Although told at the beginning of the meeting (correctly) that a majority of homeless veterans are Vietnam-era vets (i.e., over age 50), at least some on the Task Force misunderstood that to mean most are Vietnam vets (i.e., served in-country) and suffering from combat-related PTSD and system trauma.

The meeting was plainly emotional, and the message was clear: in offering homeless veterans aid and assistance is the promise of redemption for not having "welcomed them home in their own time."  The strong sense was that veterans, unlike other homeless, are "owed."  It was said more than once during the meeting that the words "veteran" and "homeless" should not be in the same sentence.

Yet, it appears that the causes of veteran homelessness are the same as for everyone else:  lack of affordable housing, lack of living wage income, lack of job skills, lack of access to mental health and addiction services. 

What ultimately distinguishes the veteran homeless population from non-veteran homeless populations is that there are definite and deep resources available to veterans that are not available to non-veterans. 

On the one hand, the Task Force members seemed to care a great deal about veteran homelessness, and on the other, they appeared to be unfamiliar with all the veteran-specific programs and resources in the area.

For example, they didn't seem to know much about Salem Housing Authority's HUD-VASH program, including how many are assigned to Salem (63).

Mr. Pygott and Ms. Strike
The person in charge of veterans' programs for MWVCAA said she couldn't "speak to details about that [SHA's HUD-VASH program] because I don't know all of the details."  She barely said more about her own "SSVF" and "EHA Vet DRF" programs, which she referred to only by their acronyms.
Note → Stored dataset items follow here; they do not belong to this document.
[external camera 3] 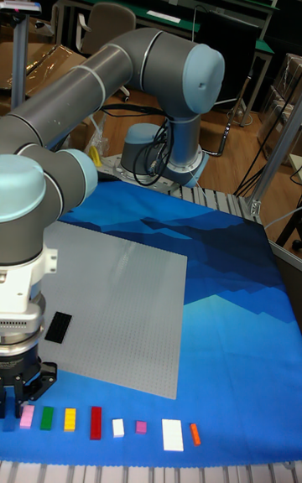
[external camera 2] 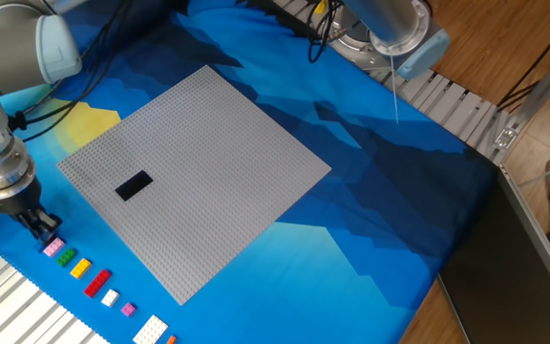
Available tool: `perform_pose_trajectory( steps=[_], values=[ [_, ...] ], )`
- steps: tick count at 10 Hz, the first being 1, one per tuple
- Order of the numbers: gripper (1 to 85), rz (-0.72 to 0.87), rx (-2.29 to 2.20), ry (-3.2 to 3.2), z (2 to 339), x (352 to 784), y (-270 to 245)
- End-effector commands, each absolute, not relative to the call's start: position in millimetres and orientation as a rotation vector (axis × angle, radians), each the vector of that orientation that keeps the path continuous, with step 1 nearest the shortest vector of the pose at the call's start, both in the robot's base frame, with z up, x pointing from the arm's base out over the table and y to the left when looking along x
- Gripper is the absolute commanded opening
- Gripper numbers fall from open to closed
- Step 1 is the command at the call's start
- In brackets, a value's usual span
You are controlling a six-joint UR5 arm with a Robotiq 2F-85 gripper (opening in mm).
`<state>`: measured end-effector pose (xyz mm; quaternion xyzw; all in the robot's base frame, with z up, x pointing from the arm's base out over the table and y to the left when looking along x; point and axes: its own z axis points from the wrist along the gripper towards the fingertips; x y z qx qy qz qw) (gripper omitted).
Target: Stack small Lego blocks one on top of the other
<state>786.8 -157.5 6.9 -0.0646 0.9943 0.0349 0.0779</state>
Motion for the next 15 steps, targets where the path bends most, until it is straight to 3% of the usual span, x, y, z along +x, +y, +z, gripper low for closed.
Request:
perform_pose_trajectory(
  steps=[1, 4, 8, 11, 15],
  values=[
    [1.0, 0.109, -0.157, 2.990, 22, 784, -160],
    [1.0, 0.094, -0.056, 3.006, 68, 760, -163],
    [1.0, 0.097, 0.114, 2.990, 96, 708, -136],
    [1.0, 0.097, 0.213, 2.967, 86, 683, -129],
    [1.0, 0.136, 0.241, 2.955, 83, 687, -120]
  ],
)
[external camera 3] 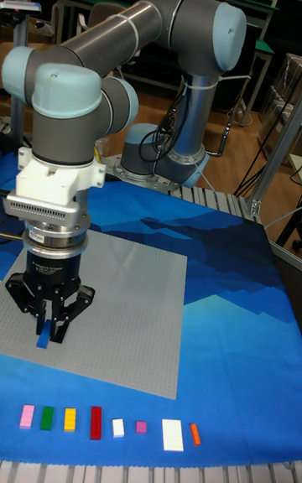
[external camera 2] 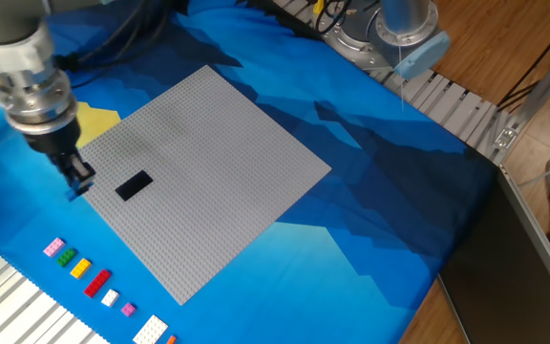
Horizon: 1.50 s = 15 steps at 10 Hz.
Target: Stack small Lego blocks one on top of the other
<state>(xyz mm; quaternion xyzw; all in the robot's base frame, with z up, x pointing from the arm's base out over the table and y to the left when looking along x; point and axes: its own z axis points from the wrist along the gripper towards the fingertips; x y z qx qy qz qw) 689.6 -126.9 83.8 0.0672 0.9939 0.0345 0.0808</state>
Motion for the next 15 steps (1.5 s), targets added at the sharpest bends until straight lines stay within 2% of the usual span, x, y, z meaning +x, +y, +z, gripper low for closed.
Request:
perform_pose_trajectory(
  steps=[1, 4, 7, 11, 12, 13, 15],
  values=[
    [1.0, 0.141, 0.209, 2.943, 83, 691, -119],
    [1.0, 0.084, 0.087, 2.923, 84, 697, -127],
    [1.0, 0.166, 0.103, 2.919, 85, 695, -113],
    [1.0, 0.168, 0.098, 2.927, 65, 664, -110],
    [1.0, 0.146, 0.090, 2.894, 65, 667, -113],
    [1.0, 0.195, 0.132, 2.864, 74, 670, -107],
    [1.0, 0.120, 0.166, 2.908, 68, 653, -122]
  ],
)
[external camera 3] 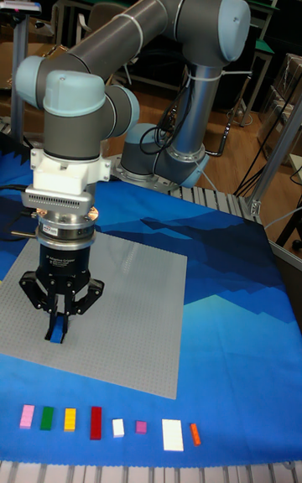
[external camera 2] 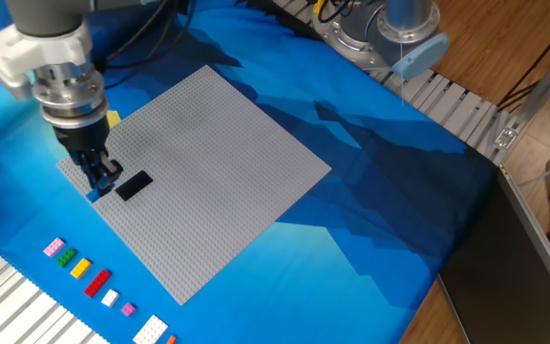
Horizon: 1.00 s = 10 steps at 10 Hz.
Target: Stack small Lego blocks one on top of the other
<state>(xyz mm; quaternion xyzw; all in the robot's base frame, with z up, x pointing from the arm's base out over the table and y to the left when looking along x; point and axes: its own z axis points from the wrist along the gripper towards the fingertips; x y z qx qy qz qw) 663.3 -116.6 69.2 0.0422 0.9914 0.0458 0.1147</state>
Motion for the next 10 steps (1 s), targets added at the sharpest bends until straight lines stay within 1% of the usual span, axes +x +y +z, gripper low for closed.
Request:
perform_pose_trajectory(
  steps=[1, 2, 5, 10],
  values=[
    [1.0, 0.114, 0.170, 2.909, 58, 647, -126],
    [1.0, 0.165, 0.187, 2.894, 50, 645, -119],
    [1.0, 0.175, 0.208, 2.917, 42, 634, -119],
    [1.0, 0.198, 0.241, 2.889, 35, 636, -117]
  ],
)
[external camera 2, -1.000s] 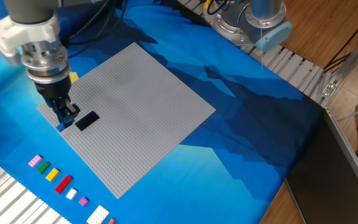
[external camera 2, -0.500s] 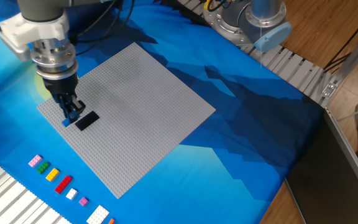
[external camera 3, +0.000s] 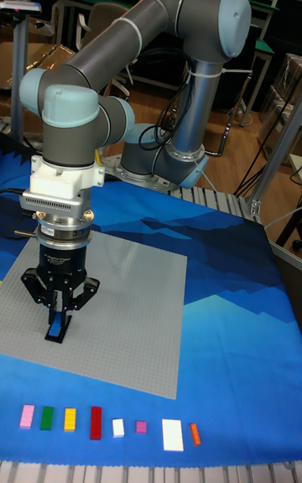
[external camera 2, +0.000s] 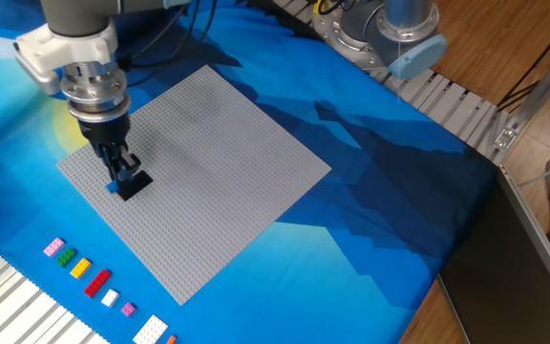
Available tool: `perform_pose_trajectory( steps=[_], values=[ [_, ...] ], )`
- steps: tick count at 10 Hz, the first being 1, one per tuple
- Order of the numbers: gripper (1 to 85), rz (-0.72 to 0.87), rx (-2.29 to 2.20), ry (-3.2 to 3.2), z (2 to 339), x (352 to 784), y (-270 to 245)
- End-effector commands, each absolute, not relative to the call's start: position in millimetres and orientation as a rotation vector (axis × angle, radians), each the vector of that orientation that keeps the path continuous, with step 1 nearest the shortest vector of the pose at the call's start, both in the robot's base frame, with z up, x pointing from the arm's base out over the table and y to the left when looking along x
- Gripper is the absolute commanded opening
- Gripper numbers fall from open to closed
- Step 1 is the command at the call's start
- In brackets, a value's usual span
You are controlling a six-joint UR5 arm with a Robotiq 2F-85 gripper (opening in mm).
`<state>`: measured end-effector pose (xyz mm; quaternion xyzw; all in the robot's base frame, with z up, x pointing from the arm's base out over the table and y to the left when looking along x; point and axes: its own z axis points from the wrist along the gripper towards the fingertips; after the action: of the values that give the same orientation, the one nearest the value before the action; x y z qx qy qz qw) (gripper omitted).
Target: Stack small Lego blocks one on top of the other
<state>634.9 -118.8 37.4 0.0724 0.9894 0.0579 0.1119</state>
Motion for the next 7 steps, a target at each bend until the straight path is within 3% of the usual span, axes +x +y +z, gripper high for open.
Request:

The meeting's consequent emphasis on the details of the private, non-profit program at Home of the Brave (closed six months later), reprised the subtle message of earlier Task Force meetings: government just gets in the way, or in the case of veterans, caused the problem in the first place.        

So, it was no great surprise that nothing was said about the Salem Housing Authority application to the Oregon Health Authority for a grant of up to $1.25M for a Housing First-type program that would assist as many as 30 homeless and at-risk veterans to secure permanent supportive housing. 

To be eligible for Home of the Brave, a vet must be ready and willing to deal with issues like mental illness and addiction.  In the two and a half years of its existence, 32 veterans graduated into permanent housing.  But, 73 others were turned away, many, if not all, of whom would be eligible for  the program SHA is developing, which will take veterans "where they are", and not require participation in services.

Mr. Sparks, Mr. Smith, Mr. Bobb, Mr. Crowder, Mr. Hall
So, maybe the Task Force should consider government for some things - the harder things that others can't or won't do.

After the "information" portion of the meeting, committee assignments were announced, followed by a draft "strategic plan."  This inspired several rounds of self-congratulation.

Mayor Clark was particularly enthusiastic:
"This is a moving train.  This has already left the station.  People are already starting to make a difference, and I couldn't be prouder than to be a part of a community that says, let's go, let's do this." 
"I'm starting to see some meat on the bones, basically.  When I came in here four months ago, February, I was, "We need to move, we need to move now."...But I'm starting to see the constructs of a real animal with muscle on it...I think we're going to do real well by what we're doing right now, taking the time to analyze, to break [the problem] into pieces, look at those pieces, and get answers...I applaud, actually, Commissioner Carlson for starting this whole thing out, so, thank you."

The next meeting is scheduled for Monday, June 6, when the Task Force will focus on the mentally ill, addicted and therefore chronically homeless.  That will also be the focus of the July meeting.  See here.